### REQUIREMENT
Could you print exactly the lines of the listing below, starting at the line that has "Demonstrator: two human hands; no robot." and ending at the line that has "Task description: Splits", and only those lines?

### PROVIDED MATERIAL

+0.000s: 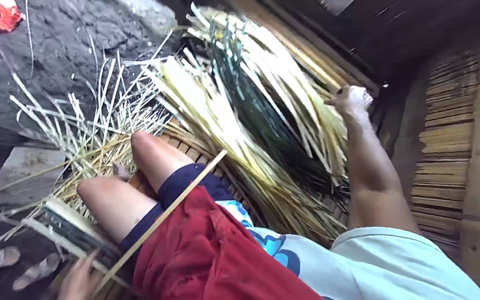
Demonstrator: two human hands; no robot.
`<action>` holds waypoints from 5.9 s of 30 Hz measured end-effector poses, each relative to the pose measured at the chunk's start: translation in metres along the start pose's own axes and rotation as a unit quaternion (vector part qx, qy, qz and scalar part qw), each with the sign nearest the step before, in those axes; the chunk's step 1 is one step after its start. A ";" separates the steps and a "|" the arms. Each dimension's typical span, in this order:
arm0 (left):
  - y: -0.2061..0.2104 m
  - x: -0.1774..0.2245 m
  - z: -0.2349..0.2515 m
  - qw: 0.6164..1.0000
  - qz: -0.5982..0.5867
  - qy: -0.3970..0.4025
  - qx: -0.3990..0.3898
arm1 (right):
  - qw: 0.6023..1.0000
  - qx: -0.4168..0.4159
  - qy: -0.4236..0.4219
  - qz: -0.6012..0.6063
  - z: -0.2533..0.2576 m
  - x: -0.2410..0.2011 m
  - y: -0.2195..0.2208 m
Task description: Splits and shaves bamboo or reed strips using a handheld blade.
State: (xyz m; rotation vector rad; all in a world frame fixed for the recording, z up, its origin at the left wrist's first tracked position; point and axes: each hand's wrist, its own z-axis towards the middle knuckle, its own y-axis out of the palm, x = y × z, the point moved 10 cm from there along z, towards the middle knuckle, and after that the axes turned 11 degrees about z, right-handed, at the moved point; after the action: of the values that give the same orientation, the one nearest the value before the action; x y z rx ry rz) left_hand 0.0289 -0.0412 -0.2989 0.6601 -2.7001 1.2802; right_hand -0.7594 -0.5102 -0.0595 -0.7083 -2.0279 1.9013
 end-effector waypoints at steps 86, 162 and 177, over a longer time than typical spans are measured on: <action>-0.158 0.333 -0.046 0.835 -0.440 0.316 0.100 | 0.547 -0.626 -0.432 0.350 -0.423 -0.252 0.084; -0.155 0.164 0.102 0.358 -0.888 -0.058 0.283 | 0.467 -0.577 -0.530 0.409 -0.395 -0.257 0.046; -0.133 0.245 0.083 0.410 -0.896 -0.037 0.165 | 0.565 -0.565 -0.463 0.384 -0.411 -0.280 0.111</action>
State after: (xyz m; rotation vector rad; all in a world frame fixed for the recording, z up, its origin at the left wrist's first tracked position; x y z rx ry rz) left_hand -0.1281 -0.2627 -0.1952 2.3628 -0.2647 0.7164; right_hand -0.2943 -0.3038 -0.0911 -1.0558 -4.3202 0.8283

### ANSWER BOX
Demonstrator: two human hands; no robot.
`<action>` holds waypoints from 5.9 s of 30 Hz measured end-effector poses, each relative to the pose measured at the chunk's start: translation in metres along the start pose's own axes and rotation as a unit quaternion (vector part qx, qy, qz and scalar part qw), each with the sign nearest the step before, in those axes; the chunk's step 1 is one step after its start. A ";" separates the steps and a "|" the arms. Each dimension's typical span, in this order:
arm0 (left):
  - y: -0.2061..0.2104 m
  - x: -0.1774..0.2245 m
  - z: -0.2349..0.2515 m
  - qw: 0.6164..1.0000
  - qz: -0.5982..0.5867
  - qy: -0.3970..0.4025
  - qx: -0.3990..0.3898
arm1 (right):
  - qw: 0.6023..1.0000
  - qx: -0.4168..0.4159
  - qy: -0.4236..0.4219
  - qz: -0.6012..0.6063
  - z: -0.2533..0.2576 m
  - x: -0.2410..0.2011 m
  - y: -0.2195..0.2208 m
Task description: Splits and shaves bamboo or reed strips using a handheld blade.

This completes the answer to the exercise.